> [Work instruction]:
Would you output the listing exactly, with every image omitted?

▶

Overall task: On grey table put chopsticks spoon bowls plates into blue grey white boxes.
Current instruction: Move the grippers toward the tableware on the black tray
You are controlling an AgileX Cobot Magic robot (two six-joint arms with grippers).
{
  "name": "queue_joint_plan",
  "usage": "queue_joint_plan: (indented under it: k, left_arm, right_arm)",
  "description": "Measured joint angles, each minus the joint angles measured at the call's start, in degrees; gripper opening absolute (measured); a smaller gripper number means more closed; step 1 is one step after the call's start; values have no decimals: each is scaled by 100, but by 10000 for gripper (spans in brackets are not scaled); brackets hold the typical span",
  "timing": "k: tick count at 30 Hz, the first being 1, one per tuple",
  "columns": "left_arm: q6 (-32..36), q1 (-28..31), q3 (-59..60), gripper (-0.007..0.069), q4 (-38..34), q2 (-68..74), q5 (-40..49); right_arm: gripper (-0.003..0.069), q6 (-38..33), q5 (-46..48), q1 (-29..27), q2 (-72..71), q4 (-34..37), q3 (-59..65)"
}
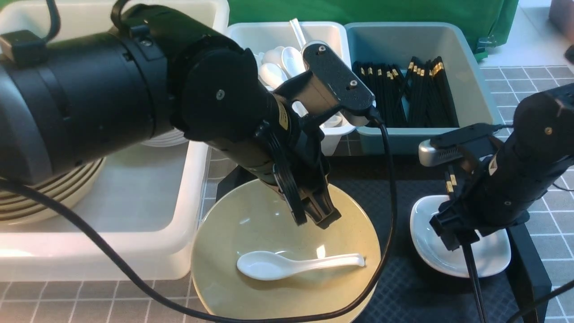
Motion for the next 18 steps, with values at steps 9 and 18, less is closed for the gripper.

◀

> [Result of the exercise]:
Overall task: On grey table put chopsticks spoon bowls plates into blue grey white boxes.
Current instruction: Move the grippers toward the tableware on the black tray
You are controlling an AgileX Cobot Magic robot (two six-joint arms with grippers).
{
  "name": "queue_joint_plan",
  "usage": "queue_joint_plan: (indented under it: k, left_arm, right_arm)",
  "description": "Measured joint angles, each minus the joint angles measured at the call's start, in degrees; gripper opening absolute (measured); a smaller gripper number means more closed; step 1 is one step after the call's start; values have no decimals: each is scaled by 100, but by 10000 for gripper (spans in brackets are not scaled); brackets hold the typical span",
  "timing": "k: tick count at 30 Hz, the first being 1, one per tuple",
  "columns": "left_arm: q6 (-32..36), q1 (-28..31), q3 (-59..60), gripper (-0.007..0.069), q4 (-38..34), q2 (-68..74), q5 (-40..49); right_arm: gripper (-0.003..0.069), q6 (-38..33), q5 (-46..48), q1 (-29..27), q2 (-72..71), q4 (-34..37), q3 (-59..65)"
}
Motion for the next 18 steps, with values at steps 9 and 18, less is closed for the gripper.

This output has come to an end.